Citado na Lava Jato, Moreira Franco ganha foro privilegiado como novo ministro

O presidente Michel Temer assinou no início desta noite, 2, medida provisória que recria dois ministérios e dá novas atribuições à pasta da Justiça, que passa a se chamar Ministério da Justiça e da Segurança Pública. Temer recriou a Secretaria-Geral da Presidência da República e nomeou Moreira Franco, atual secretário executivo do Programa de Parceria de Investimentos (PPI), para o cargo. Com isso, Moreira que tem seu nome envolvido em investigações na Operação Lava Jato, ganha foro privilegiado.

Nas medidas para "aprimorar as condições de governança, buscar maior eficiência e melhorar a gestão pública", Temer designou também a desembargadora Luislinda Valois para o Ministério dos Direitos Humanos e deu mais força política ao ministro da Justiça, Alexandre de Moraes, que é do PSDB. Para agradar os tucanos, depois de meses de espera, Temer designou ainda Antônio Imbassahy para a Secretaria de Governo. Agora serão 28 ao invés de 26 ministérios.

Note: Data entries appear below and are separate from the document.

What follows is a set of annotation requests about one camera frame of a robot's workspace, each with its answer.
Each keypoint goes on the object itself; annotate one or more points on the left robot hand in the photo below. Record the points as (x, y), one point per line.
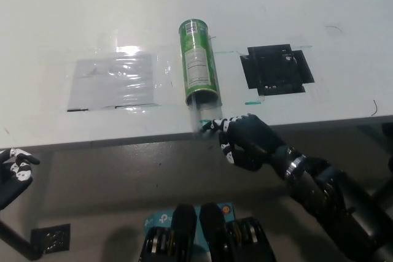
(13, 179)

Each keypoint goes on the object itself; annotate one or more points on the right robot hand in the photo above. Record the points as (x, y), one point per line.
(251, 142)

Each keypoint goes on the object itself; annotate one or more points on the clear plastic chips tray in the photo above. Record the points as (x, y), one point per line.
(204, 113)

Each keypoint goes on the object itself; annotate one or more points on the green chips can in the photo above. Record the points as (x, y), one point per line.
(198, 59)

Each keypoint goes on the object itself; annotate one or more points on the black tape square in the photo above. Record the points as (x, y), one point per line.
(277, 70)

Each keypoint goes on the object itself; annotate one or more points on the clear plastic film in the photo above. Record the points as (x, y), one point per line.
(159, 65)

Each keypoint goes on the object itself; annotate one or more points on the clear taped plastic sheet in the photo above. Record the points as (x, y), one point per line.
(113, 82)

A decisão de anunciar esse pacote ocorreu horas depois de definida a reeleição de Rodrigo Maia (DEM-RJ), na presidência da Câmara dos Deputados. Com essa nova MP, que será publicada no Diário Oficial desta sexta-feira, Temer faz um redesenho em áreas administrativas no Palácio do Planalto. A Secretaria de Governo, que hoje tem atribuições também administrativas, se concentrará em questões políticas e atendimento às questões parlamentares. A Secretaria-Geral da Presidência, que será ocupada pelo agora ministro Moreira Franco, terá sob sua responsabilidade, além do PPI, a Secretaria de Comunicação, Secretaria de Administração e o Cerimonial da Presidência. Segundo o porta-voz do Planalto, Alexandre Parola, "suas tarefas estarão voltadas para dar apoio às ações do Presidente da República e conferir maior agilidade ao funcionamento do Palácio do Planalto em suas ações de governo e de atuação presidencial".

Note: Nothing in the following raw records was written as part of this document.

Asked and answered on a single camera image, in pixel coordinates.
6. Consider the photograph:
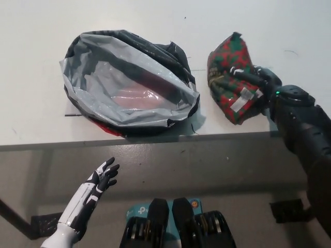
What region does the teal router box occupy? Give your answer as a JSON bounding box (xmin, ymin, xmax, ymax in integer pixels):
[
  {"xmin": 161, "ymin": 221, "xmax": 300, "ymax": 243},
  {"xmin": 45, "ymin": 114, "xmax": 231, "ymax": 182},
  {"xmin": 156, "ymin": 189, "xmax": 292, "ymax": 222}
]
[{"xmin": 126, "ymin": 198, "xmax": 203, "ymax": 248}]

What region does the black plastic bag grey inside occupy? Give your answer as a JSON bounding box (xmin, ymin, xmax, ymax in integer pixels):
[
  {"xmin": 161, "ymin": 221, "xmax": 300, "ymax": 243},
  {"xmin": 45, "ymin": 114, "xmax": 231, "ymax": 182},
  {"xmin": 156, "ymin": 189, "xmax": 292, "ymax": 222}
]
[{"xmin": 58, "ymin": 29, "xmax": 201, "ymax": 137}]

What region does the red green patterned cloth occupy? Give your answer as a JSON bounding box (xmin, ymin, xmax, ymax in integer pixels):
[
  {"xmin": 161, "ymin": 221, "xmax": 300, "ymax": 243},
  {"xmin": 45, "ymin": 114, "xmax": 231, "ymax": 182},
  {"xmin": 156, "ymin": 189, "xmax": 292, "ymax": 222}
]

No caso do Ministério da Justiça, a mudança de nome atendeu inclusive a um pedido da chamada "bancada da bala" no Congresso, que queria que fosse criado o Ministério da Segurança Pública. De acordo com Parola, a decisão do presidente Michel Temer de criar o Ministério da Justiça e da Segurança Pública, "se deve ao compromisso do governo federal de ser parte ativa e atuante no combate ao problema da criminalidade".

Reforma

Assim que chegou ao poder, uma das primeiras medidas do presidente Michel Temer foi buscar no discurso da redução de ministérios o contraponto ao desequilíbrio fiscal atribuído ao governo de ex-presidente Dilma Rousseff. O governo da petista tinha 39 ministérios, mas para tentar conter as críticas, em outubro de 2015, ela anunciou a redução para 31 pastas. Um pouco antes de deixar o poder em março do ano passado, entretanto, Dilma precisou alocar o ex-presidente Luiz Inácio Lula da Silva no governo. Dilma tentou dar ao seu antecessor a Casa Civil, nomeando o então ministro Jaques Wagner como chefe do Gabinete Pessoal da Presidência, no entanto, com status do ministro mantido. Lula nunca chegou a assumir o cargo por uma decisão judicial.

Quando Temer assumiu ele fez um corte nas pastas cortando de 32 para 25. Logo depois, por pressão de protestos contrários à extinção do Ministério da Cultura, Temer recriou a pasta e tinha até hoje - antes dos anúncios - 26 pastas.